## [Exercise prompt]
Once you have checked each line below, report only the number of lines that contain the word "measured".

## [Supplied material]

◆ ◆ ◆

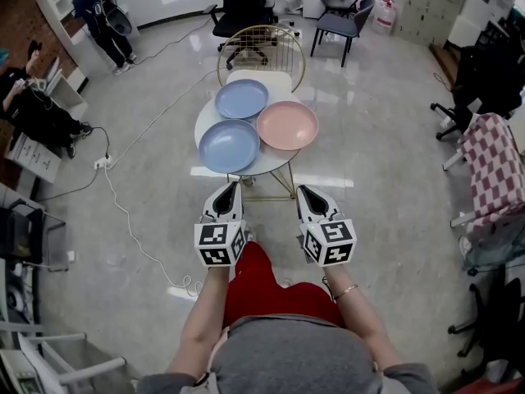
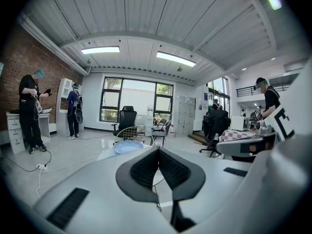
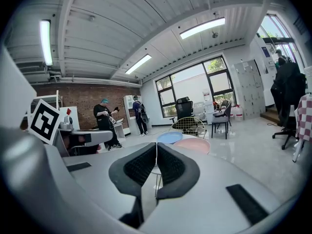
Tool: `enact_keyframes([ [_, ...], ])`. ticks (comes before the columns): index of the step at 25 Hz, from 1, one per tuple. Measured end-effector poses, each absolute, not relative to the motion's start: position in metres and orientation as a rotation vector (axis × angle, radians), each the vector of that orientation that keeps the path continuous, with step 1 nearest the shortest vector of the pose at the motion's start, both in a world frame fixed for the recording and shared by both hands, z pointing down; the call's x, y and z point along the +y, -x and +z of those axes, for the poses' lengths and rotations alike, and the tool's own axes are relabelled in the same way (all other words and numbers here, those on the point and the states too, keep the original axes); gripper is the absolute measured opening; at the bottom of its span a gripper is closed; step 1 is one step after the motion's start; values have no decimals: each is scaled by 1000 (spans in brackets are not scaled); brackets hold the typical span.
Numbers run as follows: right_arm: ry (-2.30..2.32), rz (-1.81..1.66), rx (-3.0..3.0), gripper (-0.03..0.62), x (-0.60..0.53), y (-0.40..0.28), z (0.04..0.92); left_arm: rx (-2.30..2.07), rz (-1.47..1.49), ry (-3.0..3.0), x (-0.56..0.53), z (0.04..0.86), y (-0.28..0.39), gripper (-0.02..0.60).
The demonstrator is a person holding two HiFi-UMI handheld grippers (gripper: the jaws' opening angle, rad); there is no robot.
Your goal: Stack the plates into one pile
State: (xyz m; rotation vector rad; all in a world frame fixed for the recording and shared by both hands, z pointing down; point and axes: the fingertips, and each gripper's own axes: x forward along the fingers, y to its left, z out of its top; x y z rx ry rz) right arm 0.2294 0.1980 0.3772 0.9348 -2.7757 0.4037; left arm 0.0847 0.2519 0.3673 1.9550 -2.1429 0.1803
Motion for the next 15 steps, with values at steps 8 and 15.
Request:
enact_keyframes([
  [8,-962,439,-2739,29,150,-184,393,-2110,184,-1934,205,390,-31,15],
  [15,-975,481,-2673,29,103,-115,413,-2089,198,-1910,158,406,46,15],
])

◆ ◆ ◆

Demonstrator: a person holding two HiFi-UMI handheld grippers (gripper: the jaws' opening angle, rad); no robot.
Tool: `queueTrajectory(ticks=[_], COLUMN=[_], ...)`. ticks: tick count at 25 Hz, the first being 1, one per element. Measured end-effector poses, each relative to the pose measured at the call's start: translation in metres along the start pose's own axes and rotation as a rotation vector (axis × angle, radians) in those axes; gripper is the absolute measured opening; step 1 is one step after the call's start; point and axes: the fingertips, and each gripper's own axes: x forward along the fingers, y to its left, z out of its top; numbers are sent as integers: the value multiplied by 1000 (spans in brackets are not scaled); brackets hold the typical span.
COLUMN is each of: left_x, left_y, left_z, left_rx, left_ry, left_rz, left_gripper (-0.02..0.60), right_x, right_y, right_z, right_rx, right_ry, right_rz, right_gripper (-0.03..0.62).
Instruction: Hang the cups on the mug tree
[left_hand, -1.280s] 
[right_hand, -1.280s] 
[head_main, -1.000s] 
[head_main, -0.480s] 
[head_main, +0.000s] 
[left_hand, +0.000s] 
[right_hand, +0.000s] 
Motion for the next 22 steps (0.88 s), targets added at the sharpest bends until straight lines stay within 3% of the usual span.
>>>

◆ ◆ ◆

## [Task output]
2